News: In the war of brands, small retailers lose big time
Business is not as usual anymore for the small vendors as the brand stores have tipped the dynamics of retail marketing to their favour by capturing the most of the grocery and fashion textile segments in the metropolitan centres of the country.
In cities like Lahore, Karachi and Islamabad, besides multinational grocery and consumer goods stores, some city based retail outlets have also opened branches across the length and breadth of these cities. Small retailers in these cities are in a fix as every large fabric producer has opened hundreds of outlets of their brands throughout the country. These outlets not only sell cloth but also readymade ladies/ children dresses. In addition, they also market shoes and artificial jewellery under their brand names. Some of them even sell garments made by imported fabric and stitched in Pakistan.
These brands do not deny their products to the traditional small retailers but they (the retailers) cannot compete with the branded shops that offer discounts to registered buyers and announce discount deals on a regular basis. These branded outlets have even branched out outside Pakistan paving way for soft launch of Pakistani brands in Dubai, England, United States and Canada.
The ordinary retailers seemed to have been caught unawares by the changes that have been taking place in the marketing for the past five to six years.
Initially, they pinned the slowdown on the economic recession; however, they soon realized their markets have been poached by the producers that have been supplying them the fabric.
When the multinational grocery and common item chains started opening a decade ago, the large grocery stores of the country expressed concerns fearing total loss of market to them.
They, however, survived the competition by improving their services, quality, and rates, while the retails shops operating in larger markets suffered as they could not match the periodic discounts offered by the multinational chains.
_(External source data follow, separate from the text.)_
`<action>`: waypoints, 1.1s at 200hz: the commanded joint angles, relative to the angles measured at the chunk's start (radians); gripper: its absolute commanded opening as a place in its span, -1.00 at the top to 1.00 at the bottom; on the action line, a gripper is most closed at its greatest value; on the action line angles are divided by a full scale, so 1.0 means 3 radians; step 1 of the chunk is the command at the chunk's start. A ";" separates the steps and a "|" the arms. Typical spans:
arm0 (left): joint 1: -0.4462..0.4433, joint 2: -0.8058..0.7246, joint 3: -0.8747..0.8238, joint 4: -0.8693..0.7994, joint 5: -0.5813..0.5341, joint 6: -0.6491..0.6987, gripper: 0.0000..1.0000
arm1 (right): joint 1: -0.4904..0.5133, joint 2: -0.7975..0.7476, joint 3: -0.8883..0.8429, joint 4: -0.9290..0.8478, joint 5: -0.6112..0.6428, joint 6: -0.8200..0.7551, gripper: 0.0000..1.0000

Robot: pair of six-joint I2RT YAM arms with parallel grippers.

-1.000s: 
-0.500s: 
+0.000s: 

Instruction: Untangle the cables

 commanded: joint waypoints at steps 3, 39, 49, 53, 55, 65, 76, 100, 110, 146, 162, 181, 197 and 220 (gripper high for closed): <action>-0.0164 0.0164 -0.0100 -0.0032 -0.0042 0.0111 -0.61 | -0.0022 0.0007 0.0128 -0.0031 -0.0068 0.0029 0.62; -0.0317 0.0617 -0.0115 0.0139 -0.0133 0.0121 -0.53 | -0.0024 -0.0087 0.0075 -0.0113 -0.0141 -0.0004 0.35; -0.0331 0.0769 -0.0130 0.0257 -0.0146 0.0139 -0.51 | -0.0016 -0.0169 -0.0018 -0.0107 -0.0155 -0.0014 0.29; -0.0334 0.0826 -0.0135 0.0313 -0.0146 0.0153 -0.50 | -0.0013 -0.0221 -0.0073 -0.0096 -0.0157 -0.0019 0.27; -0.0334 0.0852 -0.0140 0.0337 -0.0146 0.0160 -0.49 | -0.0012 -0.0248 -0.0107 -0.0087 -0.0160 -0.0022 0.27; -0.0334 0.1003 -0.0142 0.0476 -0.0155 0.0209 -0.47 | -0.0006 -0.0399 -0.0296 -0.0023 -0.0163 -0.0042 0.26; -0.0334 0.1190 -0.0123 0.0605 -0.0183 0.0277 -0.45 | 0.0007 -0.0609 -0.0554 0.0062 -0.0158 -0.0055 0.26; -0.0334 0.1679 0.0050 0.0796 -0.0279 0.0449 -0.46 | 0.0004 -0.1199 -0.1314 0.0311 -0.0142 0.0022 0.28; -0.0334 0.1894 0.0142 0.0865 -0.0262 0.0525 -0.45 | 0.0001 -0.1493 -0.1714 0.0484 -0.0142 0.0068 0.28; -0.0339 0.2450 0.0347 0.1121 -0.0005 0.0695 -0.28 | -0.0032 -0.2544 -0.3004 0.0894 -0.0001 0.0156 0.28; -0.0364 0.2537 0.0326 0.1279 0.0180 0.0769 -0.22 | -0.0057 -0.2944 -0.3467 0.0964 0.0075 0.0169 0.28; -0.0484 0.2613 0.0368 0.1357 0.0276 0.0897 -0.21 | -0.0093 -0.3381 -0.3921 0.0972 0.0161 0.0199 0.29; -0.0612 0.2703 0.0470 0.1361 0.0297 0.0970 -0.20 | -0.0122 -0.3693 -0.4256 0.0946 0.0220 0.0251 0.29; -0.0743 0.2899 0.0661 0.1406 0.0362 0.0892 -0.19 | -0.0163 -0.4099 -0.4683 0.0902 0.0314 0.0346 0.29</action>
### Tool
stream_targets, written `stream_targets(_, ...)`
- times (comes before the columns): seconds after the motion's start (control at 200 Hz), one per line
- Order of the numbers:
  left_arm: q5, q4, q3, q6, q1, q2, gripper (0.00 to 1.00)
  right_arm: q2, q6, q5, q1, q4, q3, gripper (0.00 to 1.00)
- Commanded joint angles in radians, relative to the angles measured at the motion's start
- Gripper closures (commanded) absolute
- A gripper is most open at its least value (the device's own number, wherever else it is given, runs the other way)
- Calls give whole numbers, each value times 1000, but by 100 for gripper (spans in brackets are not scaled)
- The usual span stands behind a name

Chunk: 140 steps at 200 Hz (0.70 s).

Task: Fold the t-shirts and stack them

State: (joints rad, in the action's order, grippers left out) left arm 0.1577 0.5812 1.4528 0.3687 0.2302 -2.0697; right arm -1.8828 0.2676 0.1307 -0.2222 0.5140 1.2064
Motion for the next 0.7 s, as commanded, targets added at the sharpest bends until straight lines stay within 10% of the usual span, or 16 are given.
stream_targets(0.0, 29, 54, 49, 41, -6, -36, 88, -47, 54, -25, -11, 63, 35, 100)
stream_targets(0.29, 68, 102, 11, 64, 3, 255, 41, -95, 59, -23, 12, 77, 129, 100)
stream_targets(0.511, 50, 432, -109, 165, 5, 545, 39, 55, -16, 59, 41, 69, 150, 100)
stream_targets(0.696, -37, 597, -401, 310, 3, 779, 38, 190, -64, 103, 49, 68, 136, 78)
Only the shops established in residential neighbourhoods pushed their businesses ahead without much problem. It is because the neighbourhood consumers buy in smaller quantities and on credit because they are trusted by the shopkeepers. This facility is not available at retail outlets in larger markets.
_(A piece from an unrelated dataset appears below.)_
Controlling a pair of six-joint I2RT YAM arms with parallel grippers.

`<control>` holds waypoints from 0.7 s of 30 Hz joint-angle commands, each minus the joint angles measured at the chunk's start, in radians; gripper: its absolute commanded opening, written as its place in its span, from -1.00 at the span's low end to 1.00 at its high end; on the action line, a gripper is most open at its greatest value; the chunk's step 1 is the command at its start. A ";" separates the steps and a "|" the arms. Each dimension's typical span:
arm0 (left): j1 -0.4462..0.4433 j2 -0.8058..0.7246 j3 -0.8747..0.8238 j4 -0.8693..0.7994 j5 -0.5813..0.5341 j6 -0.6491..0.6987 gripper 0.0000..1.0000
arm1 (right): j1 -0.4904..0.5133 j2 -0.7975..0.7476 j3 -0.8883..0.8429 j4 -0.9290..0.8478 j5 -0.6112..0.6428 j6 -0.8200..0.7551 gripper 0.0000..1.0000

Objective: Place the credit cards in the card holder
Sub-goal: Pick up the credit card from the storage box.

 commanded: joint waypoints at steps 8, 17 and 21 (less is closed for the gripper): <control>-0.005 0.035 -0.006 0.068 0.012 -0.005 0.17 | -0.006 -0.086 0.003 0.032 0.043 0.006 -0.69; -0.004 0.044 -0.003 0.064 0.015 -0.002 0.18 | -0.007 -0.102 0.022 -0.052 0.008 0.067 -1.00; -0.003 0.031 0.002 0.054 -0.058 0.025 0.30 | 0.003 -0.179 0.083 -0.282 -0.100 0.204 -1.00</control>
Most of those retail outlets, which are unable to hold on, are paving way for brands owners, who are either buying or leasing those shops; whereas those, which are yet to find a buyer, are operating at loss or nominal profit.
Similar phenomenon has been seen in sweet shops. In Lahore the ordinary sweetmeat/ confectionery shops are paving way for branded sweetmeat and grocery stores. Brands like Gourmet, Doce and Cakes and Bakes have set up shops in every nook and corner of the city wiping out the traditional sweetmeat makers called ‘Halwais.’
These changing trends are signs of a growing middle class in the cities. One thing that is common in these brands is they market products both for middle and lower middle segments of the society.
Retailers are still active in electronics as the number of branded shops for mobiles, televisions, and refrigerators is limited. The brand owners in these segments are keeping their sales up by providing satisfactory after-sales services.